### EXERCISE:
Check each line of the entries below for the string "pale" and state how many lines have it, with no other text.

[Dataset records]

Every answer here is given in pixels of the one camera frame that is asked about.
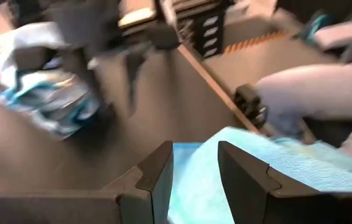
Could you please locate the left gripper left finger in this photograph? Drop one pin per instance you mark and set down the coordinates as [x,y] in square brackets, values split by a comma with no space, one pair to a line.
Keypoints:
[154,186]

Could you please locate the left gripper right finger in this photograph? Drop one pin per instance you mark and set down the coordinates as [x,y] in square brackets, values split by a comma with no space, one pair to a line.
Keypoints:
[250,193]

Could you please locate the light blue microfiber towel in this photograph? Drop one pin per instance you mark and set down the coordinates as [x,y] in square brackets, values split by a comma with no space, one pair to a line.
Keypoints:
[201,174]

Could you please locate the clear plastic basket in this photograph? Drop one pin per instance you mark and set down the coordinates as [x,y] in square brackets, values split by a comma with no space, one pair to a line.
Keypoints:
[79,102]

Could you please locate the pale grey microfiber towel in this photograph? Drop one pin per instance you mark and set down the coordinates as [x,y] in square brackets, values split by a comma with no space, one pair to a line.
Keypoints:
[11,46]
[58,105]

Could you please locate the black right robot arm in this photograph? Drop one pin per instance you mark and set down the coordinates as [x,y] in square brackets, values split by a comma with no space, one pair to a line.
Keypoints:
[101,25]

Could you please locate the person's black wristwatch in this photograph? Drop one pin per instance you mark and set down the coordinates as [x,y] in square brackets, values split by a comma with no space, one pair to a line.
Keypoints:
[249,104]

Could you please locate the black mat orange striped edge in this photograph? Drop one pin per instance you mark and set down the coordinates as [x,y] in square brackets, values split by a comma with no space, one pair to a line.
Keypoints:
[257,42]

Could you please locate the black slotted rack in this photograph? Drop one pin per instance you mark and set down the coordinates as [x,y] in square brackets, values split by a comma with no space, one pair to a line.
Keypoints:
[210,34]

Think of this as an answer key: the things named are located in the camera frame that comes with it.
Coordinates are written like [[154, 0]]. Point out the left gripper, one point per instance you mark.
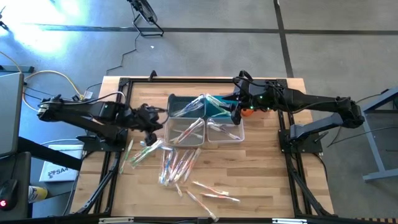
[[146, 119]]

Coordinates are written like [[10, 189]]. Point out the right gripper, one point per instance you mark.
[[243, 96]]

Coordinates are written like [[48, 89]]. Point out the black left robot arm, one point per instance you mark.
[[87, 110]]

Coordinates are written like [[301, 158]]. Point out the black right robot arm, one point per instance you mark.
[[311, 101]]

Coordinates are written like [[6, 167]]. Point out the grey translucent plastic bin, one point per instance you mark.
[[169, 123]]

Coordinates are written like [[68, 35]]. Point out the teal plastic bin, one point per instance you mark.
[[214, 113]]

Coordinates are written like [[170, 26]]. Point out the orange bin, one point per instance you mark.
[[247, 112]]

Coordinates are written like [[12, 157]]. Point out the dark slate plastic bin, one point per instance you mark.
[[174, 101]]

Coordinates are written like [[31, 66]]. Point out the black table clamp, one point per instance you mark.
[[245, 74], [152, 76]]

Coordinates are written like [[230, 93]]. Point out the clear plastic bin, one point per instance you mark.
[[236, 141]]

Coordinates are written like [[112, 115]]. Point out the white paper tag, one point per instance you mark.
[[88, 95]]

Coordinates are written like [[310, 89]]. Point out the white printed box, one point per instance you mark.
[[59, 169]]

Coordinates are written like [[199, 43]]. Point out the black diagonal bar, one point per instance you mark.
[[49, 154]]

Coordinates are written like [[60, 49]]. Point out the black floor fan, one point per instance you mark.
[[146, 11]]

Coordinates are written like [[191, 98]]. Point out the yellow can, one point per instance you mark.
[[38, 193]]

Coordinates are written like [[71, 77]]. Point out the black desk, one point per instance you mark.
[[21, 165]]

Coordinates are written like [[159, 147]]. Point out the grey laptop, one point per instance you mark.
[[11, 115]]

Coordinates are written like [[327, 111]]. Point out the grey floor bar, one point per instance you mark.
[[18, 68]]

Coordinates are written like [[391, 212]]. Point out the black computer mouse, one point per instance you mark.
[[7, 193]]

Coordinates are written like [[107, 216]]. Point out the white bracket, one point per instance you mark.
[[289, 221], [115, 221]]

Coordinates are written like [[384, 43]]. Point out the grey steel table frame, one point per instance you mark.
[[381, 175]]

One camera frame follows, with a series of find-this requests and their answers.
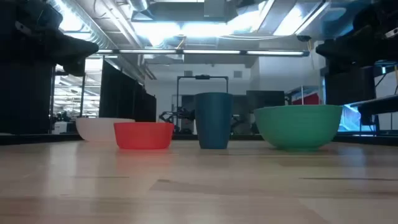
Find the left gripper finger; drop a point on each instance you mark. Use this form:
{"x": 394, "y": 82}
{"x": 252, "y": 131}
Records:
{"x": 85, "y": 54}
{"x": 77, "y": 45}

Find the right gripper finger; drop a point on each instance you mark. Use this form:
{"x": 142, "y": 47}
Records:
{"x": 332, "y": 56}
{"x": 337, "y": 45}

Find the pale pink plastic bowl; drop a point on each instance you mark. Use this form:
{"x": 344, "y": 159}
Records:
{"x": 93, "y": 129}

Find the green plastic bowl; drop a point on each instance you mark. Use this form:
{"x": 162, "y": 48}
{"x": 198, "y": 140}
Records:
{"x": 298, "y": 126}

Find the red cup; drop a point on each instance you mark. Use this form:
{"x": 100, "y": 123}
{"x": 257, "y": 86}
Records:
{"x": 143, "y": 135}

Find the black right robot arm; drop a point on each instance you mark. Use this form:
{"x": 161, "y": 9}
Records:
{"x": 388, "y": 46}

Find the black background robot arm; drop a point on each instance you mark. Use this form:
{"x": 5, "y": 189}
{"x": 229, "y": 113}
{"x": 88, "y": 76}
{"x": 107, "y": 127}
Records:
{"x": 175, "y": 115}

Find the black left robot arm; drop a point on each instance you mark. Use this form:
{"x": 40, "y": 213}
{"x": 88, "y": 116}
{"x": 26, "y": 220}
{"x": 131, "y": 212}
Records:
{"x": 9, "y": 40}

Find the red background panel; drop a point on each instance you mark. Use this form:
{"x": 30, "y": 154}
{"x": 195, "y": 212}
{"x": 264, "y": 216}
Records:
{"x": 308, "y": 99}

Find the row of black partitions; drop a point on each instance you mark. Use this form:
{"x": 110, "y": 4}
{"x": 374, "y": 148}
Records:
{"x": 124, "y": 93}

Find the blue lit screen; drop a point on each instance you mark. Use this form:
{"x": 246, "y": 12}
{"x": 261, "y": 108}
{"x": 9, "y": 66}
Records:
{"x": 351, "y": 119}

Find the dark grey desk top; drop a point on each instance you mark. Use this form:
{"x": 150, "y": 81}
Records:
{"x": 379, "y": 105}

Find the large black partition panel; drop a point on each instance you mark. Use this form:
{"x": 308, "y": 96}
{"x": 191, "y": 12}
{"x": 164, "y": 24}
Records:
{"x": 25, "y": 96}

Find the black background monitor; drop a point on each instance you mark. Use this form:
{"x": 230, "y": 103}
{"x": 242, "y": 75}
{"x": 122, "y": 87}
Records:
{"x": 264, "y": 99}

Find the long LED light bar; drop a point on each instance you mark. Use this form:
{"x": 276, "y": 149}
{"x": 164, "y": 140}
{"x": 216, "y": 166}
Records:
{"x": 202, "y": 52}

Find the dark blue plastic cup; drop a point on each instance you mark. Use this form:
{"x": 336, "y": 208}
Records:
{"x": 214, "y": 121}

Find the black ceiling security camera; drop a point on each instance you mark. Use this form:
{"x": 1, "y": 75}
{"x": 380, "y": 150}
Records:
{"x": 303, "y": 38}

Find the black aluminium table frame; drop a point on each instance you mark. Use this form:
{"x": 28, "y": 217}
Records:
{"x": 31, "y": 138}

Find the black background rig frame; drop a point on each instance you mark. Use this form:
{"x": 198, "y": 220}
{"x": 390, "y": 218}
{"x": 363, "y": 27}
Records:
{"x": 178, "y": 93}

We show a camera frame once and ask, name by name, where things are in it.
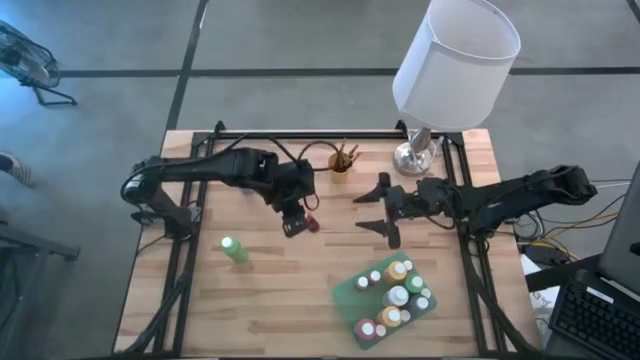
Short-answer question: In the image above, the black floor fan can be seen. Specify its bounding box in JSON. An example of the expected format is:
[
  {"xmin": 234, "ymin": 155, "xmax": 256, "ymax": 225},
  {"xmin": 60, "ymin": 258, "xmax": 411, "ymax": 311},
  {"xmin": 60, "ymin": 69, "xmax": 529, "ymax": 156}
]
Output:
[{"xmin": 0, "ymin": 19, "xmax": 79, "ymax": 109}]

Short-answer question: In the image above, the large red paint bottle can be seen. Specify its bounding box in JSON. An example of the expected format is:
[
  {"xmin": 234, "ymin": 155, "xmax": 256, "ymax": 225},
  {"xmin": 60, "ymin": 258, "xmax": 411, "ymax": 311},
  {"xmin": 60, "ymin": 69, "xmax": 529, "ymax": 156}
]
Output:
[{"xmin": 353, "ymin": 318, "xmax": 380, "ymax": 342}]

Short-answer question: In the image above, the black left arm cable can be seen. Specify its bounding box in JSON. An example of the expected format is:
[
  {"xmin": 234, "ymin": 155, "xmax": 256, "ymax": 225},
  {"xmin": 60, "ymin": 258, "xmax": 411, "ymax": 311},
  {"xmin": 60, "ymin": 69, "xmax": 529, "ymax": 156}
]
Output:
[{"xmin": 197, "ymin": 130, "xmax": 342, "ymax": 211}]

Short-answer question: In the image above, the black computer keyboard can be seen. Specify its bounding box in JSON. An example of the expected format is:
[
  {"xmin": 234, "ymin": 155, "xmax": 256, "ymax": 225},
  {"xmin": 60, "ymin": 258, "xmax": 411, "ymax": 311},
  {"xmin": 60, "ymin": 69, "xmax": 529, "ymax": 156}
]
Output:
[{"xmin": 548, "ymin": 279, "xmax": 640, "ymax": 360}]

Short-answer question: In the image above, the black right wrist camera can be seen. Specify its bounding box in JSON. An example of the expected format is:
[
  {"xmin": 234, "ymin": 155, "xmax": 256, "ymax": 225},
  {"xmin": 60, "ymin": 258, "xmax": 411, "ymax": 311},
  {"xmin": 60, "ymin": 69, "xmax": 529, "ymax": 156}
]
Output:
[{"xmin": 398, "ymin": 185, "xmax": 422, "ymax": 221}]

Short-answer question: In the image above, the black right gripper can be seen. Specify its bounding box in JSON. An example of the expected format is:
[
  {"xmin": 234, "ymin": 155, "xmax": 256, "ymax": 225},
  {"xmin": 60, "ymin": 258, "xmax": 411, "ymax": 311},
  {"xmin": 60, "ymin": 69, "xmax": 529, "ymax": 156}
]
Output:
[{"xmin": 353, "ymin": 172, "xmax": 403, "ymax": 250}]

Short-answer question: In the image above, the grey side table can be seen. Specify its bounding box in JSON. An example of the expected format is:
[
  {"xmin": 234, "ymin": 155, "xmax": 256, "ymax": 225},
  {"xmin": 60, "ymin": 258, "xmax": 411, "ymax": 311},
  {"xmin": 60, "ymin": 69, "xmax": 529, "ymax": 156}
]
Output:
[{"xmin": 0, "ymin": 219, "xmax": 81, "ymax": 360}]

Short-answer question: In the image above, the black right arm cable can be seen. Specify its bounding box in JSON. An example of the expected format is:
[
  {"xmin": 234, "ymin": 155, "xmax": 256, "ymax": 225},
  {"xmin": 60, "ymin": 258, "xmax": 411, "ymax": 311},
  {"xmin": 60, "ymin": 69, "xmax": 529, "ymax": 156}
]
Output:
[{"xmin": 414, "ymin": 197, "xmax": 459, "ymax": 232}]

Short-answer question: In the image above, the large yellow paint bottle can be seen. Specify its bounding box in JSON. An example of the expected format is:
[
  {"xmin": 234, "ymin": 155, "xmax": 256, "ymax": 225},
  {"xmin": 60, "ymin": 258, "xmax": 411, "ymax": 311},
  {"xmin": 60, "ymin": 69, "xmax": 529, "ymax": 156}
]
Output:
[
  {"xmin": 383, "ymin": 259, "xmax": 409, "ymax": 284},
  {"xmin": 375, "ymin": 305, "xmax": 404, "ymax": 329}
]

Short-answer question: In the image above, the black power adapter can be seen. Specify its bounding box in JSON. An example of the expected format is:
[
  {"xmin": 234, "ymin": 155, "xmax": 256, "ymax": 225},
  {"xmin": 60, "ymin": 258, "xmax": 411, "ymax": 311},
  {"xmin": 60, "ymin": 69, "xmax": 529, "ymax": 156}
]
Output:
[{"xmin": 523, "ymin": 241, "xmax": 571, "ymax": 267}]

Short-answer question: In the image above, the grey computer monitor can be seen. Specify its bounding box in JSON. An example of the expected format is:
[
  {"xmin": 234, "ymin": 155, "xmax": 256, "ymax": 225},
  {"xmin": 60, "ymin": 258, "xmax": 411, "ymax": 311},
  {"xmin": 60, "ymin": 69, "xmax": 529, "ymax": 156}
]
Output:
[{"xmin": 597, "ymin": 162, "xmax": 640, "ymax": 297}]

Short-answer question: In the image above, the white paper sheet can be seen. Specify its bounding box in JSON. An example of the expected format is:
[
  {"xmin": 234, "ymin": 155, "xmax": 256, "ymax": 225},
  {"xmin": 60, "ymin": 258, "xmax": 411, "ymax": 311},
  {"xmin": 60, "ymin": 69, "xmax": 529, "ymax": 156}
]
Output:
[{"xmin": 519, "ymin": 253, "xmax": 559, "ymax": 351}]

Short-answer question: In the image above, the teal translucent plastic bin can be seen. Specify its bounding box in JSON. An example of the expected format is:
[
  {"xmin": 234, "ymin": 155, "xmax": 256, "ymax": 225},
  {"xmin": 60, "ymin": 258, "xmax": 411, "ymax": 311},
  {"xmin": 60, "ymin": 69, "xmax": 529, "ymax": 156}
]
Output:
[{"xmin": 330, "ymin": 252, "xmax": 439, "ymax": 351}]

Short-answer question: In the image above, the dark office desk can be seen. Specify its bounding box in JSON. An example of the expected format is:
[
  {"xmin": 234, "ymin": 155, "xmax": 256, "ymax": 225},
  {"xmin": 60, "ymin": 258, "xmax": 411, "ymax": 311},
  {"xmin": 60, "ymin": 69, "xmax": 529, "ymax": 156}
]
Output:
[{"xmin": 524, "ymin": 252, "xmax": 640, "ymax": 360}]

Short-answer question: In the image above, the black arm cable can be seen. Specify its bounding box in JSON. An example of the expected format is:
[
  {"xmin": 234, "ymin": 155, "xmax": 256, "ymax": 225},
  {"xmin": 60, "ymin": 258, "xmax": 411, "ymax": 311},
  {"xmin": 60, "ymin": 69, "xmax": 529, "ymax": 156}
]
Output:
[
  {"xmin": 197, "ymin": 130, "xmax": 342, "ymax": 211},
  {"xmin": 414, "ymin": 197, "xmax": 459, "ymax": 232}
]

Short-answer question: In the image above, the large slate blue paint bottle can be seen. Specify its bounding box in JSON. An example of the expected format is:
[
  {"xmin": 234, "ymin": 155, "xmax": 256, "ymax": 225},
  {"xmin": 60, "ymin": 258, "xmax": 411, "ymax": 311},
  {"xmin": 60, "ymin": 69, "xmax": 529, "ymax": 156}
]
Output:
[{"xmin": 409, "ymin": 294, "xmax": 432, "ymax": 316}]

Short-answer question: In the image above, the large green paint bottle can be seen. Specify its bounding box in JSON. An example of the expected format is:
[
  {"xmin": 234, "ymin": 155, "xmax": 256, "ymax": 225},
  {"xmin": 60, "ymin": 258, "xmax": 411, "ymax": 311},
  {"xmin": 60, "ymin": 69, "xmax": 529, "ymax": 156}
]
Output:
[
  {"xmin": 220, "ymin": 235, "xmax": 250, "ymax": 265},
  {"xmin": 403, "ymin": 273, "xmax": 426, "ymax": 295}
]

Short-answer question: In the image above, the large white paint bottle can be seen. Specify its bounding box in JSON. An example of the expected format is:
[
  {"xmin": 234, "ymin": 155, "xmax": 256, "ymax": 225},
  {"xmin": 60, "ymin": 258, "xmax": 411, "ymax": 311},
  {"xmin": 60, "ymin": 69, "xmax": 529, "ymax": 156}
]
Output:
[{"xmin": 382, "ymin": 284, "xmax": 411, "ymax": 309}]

* * *

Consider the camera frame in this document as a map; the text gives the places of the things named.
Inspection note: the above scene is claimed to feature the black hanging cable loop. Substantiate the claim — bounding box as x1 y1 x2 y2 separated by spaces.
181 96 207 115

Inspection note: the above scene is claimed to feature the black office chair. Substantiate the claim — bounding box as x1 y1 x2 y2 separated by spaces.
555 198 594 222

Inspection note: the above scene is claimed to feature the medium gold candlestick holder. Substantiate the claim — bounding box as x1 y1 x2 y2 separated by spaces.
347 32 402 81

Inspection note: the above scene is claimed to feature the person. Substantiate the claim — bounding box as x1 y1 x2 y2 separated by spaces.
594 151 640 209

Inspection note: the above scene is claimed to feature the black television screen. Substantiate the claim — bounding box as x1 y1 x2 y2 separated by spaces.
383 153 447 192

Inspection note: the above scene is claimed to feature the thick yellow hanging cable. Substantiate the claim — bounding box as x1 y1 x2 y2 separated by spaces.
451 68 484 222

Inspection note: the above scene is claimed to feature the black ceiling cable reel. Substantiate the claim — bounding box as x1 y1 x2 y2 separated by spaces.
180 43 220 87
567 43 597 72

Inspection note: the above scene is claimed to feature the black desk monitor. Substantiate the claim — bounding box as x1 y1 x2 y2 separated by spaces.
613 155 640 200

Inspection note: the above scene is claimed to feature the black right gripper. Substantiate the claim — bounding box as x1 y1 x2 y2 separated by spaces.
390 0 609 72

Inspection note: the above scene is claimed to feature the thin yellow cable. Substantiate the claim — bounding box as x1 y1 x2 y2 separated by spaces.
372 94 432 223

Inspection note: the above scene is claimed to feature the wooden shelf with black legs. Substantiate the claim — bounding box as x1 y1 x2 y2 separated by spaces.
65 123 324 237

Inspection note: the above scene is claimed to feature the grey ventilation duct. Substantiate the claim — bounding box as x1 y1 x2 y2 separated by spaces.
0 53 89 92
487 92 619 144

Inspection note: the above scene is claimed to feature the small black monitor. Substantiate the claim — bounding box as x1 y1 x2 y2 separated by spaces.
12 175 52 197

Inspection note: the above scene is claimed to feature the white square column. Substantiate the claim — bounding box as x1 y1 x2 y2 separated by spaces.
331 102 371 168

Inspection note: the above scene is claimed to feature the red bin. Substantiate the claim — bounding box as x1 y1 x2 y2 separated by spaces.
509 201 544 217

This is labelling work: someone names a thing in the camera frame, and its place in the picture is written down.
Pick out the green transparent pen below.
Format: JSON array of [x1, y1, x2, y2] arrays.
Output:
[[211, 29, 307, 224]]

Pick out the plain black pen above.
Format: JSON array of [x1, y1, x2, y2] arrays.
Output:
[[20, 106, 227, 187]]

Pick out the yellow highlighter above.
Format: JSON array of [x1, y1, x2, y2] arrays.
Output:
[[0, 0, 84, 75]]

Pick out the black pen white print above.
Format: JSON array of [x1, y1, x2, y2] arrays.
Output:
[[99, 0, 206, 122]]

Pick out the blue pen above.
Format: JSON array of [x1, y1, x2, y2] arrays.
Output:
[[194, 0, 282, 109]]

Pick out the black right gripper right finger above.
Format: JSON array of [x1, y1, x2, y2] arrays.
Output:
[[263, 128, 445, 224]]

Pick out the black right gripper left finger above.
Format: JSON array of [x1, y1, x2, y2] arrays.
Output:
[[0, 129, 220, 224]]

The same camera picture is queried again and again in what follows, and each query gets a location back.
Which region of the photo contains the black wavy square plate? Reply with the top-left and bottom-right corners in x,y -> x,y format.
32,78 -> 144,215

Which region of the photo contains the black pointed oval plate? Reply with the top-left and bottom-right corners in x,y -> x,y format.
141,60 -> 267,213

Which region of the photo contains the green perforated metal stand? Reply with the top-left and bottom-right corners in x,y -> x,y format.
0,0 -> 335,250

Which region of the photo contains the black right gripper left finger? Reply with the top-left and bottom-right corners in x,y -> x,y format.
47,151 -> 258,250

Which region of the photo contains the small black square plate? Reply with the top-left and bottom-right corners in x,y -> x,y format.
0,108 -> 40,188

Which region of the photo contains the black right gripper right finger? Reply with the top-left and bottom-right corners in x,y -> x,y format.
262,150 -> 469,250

---

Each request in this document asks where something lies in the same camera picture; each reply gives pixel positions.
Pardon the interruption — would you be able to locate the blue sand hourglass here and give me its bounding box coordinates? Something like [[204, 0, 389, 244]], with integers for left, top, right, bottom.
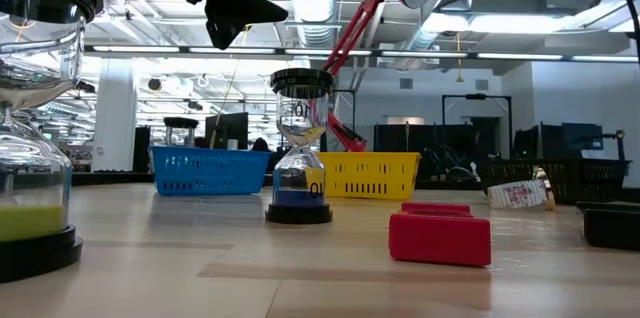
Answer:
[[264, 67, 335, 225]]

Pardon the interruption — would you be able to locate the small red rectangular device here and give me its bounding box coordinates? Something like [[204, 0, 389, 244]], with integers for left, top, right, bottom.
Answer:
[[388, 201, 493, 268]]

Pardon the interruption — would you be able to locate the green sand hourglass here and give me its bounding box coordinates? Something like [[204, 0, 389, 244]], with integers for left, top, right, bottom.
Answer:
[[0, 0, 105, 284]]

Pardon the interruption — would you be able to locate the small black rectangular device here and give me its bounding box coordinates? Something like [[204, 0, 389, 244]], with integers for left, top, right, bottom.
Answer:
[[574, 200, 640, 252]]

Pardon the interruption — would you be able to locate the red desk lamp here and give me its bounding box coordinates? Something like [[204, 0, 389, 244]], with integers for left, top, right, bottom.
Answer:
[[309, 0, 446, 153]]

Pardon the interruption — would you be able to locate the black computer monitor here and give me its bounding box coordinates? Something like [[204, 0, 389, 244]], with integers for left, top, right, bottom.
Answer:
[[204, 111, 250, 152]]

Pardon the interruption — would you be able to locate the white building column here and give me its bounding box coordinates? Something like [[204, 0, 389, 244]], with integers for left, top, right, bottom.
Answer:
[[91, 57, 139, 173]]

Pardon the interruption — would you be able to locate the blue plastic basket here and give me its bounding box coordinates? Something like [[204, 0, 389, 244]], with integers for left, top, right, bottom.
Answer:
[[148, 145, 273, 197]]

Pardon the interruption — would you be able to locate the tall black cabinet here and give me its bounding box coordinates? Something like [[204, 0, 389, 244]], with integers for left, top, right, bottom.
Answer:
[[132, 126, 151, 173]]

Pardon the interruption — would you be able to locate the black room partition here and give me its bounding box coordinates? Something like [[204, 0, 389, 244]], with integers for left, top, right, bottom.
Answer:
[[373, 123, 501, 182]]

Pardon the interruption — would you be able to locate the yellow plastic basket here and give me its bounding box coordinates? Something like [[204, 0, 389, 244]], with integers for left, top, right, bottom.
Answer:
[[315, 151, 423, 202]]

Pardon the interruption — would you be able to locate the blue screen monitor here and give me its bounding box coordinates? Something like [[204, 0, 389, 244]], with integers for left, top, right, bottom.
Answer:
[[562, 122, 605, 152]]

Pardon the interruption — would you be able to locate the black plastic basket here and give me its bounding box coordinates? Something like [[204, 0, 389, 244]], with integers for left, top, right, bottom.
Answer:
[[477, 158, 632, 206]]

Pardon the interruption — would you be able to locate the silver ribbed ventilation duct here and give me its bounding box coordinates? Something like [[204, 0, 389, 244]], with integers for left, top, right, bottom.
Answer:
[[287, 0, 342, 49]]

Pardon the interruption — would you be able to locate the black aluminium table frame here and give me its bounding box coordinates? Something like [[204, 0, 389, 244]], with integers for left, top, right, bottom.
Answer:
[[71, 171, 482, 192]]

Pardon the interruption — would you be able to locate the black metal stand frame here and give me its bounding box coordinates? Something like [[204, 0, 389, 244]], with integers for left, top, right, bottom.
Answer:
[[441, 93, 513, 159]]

### ANSWER SECTION:
2